王作林, 杨华夏, 陈明, 张宇, 张新伟, 肖建宇, 潘战宇, 姜战胜. 恶性肿瘤患者免疫检查点抑制剂导致肝损伤的临床处理2例[J]. 中国肿瘤临床, 2020, 47(23): 1215-1220. DOI: 10.3969/j.issn.1000-8179.2020.23.267
引用本文: 王作林, 杨华夏, 陈明, 张宇, 张新伟, 肖建宇, 潘战宇, 姜战胜. 恶性肿瘤患者免疫检查点抑制剂导致肝损伤的临床处理2例[J]. 中国肿瘤临床, 2020, 47(23): 1215-1220. DOI: 10.3969/j.issn.1000-8179.2020.23.267
Zuolin Wang, Huaxia Yang, Ming Chen, Yu Zhang, Xinwei Zhang, Jianyu Xiao, Zhanyu Pan, Zhansheng Jiang.
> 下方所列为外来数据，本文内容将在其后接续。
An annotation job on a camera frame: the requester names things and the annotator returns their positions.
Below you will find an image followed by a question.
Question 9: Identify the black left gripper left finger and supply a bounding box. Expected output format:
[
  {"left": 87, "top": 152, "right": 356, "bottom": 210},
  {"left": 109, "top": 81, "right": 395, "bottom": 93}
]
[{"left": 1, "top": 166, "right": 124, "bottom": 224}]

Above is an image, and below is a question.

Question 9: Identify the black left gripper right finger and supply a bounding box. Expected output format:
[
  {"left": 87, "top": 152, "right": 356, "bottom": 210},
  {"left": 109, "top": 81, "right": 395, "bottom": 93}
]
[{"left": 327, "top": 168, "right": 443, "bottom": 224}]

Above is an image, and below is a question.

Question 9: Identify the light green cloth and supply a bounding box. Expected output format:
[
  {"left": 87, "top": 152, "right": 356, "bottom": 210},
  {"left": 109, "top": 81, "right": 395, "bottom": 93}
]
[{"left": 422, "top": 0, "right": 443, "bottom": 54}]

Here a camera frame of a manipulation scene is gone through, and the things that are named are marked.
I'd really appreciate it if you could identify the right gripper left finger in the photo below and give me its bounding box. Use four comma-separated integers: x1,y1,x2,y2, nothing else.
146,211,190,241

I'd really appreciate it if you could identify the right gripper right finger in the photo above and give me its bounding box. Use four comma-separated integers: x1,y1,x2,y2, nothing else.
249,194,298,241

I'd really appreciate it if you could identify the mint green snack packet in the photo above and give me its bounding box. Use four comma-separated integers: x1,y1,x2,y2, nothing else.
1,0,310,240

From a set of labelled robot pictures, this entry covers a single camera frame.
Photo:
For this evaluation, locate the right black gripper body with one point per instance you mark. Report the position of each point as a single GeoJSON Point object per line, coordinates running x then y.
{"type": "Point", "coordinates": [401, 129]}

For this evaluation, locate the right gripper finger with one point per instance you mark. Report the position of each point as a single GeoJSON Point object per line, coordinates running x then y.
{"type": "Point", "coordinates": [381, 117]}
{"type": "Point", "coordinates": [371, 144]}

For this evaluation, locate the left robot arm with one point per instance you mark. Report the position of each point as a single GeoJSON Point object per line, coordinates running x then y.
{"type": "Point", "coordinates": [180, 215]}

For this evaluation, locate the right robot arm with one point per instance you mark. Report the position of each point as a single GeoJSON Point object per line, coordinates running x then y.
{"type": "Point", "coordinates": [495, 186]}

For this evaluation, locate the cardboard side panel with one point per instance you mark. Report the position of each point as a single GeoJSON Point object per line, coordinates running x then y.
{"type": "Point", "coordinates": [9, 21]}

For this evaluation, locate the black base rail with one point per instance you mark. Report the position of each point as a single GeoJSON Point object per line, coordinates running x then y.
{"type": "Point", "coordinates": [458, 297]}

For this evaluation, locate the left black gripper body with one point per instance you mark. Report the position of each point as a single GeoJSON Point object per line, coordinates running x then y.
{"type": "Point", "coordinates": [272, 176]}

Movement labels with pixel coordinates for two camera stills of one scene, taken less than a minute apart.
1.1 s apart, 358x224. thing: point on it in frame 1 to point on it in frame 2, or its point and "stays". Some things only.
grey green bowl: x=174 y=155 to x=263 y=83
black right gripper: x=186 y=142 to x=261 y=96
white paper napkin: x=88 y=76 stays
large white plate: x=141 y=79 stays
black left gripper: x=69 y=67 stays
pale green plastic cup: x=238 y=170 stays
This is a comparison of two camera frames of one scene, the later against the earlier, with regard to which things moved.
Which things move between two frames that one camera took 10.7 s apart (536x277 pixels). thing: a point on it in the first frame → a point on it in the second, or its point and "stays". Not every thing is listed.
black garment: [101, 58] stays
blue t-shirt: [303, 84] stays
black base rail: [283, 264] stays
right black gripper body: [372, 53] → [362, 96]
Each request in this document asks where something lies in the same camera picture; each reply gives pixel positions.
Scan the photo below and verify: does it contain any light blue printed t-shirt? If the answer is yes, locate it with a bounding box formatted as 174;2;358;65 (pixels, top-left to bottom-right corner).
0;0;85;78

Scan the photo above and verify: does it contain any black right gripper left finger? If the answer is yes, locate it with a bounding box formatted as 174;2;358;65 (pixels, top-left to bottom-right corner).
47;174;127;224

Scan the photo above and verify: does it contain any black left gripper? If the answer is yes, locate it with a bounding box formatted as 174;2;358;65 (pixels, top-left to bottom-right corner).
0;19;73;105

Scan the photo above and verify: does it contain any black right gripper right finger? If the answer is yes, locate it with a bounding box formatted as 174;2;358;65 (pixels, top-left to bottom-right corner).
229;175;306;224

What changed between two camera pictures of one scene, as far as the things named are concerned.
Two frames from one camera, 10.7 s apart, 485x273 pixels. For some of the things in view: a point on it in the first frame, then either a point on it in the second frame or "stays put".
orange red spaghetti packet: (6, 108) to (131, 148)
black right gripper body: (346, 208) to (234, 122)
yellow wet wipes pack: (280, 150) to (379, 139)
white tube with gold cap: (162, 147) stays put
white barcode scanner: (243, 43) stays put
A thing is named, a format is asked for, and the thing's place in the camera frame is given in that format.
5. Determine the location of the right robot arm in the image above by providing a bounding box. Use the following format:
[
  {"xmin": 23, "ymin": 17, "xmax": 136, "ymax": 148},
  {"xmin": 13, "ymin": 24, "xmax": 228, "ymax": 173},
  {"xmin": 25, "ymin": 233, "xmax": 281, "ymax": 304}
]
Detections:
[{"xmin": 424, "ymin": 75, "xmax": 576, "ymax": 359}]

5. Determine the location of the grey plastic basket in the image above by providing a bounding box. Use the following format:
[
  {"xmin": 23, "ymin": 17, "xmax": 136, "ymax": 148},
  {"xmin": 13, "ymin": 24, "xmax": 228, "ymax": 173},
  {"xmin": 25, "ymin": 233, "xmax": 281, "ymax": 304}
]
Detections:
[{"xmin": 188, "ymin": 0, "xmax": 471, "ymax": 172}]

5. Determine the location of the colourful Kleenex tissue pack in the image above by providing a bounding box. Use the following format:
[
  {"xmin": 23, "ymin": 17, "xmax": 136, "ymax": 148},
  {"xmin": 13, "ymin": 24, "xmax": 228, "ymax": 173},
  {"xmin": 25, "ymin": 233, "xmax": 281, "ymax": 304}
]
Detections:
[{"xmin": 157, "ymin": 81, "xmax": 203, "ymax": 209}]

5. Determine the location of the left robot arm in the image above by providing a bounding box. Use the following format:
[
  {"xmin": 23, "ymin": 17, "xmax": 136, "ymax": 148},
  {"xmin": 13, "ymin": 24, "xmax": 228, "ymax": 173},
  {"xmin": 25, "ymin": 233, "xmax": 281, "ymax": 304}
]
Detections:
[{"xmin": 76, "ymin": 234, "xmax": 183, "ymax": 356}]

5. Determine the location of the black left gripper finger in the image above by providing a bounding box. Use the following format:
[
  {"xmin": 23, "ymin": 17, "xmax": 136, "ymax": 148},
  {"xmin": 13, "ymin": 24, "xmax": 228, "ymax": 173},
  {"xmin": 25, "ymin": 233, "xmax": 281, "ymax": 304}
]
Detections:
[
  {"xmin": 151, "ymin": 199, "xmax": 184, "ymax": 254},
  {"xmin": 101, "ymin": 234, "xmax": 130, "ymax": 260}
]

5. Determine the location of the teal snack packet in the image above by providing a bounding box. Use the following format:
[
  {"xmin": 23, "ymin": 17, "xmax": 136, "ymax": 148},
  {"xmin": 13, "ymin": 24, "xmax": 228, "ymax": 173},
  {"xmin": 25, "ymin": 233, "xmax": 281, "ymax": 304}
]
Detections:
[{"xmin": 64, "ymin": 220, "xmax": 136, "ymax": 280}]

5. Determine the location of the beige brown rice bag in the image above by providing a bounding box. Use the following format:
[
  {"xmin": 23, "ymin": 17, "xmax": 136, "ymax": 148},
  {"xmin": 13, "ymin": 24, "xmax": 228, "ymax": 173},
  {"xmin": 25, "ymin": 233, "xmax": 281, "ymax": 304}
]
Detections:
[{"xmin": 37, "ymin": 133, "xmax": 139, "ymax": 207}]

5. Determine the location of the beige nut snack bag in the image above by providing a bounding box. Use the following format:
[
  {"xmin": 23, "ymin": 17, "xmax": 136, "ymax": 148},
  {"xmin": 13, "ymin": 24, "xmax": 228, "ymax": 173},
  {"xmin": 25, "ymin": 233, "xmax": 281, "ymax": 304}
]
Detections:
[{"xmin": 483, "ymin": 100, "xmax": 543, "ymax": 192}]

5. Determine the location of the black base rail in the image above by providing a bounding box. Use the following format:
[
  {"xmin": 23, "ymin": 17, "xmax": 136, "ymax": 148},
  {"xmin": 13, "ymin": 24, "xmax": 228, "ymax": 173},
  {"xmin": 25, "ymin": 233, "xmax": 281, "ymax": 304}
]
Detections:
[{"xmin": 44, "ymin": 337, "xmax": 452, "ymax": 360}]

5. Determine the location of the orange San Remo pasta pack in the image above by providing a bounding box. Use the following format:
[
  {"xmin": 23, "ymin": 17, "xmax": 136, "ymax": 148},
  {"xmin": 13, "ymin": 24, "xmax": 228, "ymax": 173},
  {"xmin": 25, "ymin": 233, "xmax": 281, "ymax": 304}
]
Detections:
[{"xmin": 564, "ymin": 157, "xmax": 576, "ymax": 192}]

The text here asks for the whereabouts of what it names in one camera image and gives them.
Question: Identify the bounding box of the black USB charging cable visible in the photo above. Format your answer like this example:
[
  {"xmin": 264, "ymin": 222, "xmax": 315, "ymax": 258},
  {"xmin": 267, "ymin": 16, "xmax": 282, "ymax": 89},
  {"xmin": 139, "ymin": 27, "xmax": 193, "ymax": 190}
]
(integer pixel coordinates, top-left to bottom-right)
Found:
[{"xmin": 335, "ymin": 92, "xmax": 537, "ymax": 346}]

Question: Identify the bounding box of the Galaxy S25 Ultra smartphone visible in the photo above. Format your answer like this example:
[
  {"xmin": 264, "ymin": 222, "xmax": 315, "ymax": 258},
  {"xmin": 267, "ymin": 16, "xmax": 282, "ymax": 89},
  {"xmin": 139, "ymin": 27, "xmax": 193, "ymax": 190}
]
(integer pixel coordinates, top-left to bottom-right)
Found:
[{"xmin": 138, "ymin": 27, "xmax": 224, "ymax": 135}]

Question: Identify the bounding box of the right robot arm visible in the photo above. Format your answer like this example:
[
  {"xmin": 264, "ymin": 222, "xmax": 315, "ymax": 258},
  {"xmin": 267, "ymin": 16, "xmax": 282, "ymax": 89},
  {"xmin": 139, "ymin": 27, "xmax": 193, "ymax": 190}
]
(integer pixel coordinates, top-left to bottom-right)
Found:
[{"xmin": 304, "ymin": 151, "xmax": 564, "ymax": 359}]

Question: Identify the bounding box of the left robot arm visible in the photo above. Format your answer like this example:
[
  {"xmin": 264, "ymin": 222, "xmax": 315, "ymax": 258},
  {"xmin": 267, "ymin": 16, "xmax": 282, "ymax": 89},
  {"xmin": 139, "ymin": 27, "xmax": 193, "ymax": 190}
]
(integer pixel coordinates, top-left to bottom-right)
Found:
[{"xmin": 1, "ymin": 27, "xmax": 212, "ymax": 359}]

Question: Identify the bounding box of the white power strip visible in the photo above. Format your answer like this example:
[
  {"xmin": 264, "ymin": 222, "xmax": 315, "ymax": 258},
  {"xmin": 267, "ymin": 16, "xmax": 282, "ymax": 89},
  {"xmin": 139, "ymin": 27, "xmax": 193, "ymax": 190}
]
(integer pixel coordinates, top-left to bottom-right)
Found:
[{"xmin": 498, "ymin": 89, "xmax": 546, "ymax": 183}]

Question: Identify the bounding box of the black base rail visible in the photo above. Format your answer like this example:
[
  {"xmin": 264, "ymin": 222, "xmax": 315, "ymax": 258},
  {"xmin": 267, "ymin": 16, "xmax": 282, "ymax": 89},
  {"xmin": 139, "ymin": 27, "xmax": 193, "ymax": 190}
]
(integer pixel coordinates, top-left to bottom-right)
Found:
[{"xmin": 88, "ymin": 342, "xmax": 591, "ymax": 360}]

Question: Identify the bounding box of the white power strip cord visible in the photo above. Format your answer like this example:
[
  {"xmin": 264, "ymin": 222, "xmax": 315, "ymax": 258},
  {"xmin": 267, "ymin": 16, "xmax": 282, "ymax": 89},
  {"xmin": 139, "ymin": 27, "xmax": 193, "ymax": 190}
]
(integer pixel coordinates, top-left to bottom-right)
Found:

Clinical management of liver injury caused by immune checkpoint inhibitors in two patients with malignant tumor[J]. CHINESE JOURNAL OF CLINICAL ONCOLOGY, 2020, 47(23): 1215-1220. DOI: 10.3969/j.issn.1000-8179.2020.23.267
Citation: Zuolin Wang, Huaxia Yang, Ming Chen, Yu Zhang, Xinwei Zhang, Jianyu Xiao, Zhanyu Pan, Zhansheng Jiang. Clinical management of liver injury caused by immune checkpoint inhibitors in two patients with malignant tumor[J]. CHINESE JOURNAL OF CLINICAL ONCOLOGY, 2020, 47(23): 1215-1220. DOI: 10.3969/j.issn.1000-8179.2020.23.267

恶性肿瘤患者免疫检查点抑制剂导致肝损伤的临床处理2例

Clinical management of liver injury caused by immune checkpoint inhibitors in two patients with malignant tumor

  • 摘要: 免疫检查点抑制剂(immune checkpoint inhibitors,ICIs)作为一种新的抗肿瘤药物,目前在临床的使用日益广泛。然而,ICIs过度激活的免疫系统会攻击人体正常器官,引起相关的免疫不良反应,这种免疫损伤可以累及身体的各个部位,引起相应的症状,被称之为ICIs相关不良反应(immunocheckpoint inhibitors related adverse effects,irAEs)。肝损伤作为irAEs其中一种,临床治疗是以糖皮质激素为主,但是对于≥3级以上肝损伤的治疗以及出现激素耐药后的解救治疗仍会让临床医生感到棘手。本研究分析2例经免疫治疗后出现肝损伤的案例,包括激素敏感型1例,激素耐药型1例,后经免疫球蛋白解救治疗成功。

     

    Abstract: Immune checkpoint inhibitors (ICIs) constitute a new class of anti-tumor drugs widely used in clinical practice. However, immune toxicity occurs when ICI-induced activation of the immune system leads to damage of the normal organs of the human body. This type of immune damage can affect any part of the body and can cause symptoms known as immunocheckpoint inhibitors related adverse effects (irAEs). Glucocorticoid is the mainstay of treatment for liver injury. However, ways of managing grade ≥3 liver injury and preventing the development of hormone resistance remain unclear. We described two cases of liver injury after immunotherapy: one patient was corticosteroid-sensitive, while the other was corticosteroid-resistant and received salvage treatment with immunoglobulin.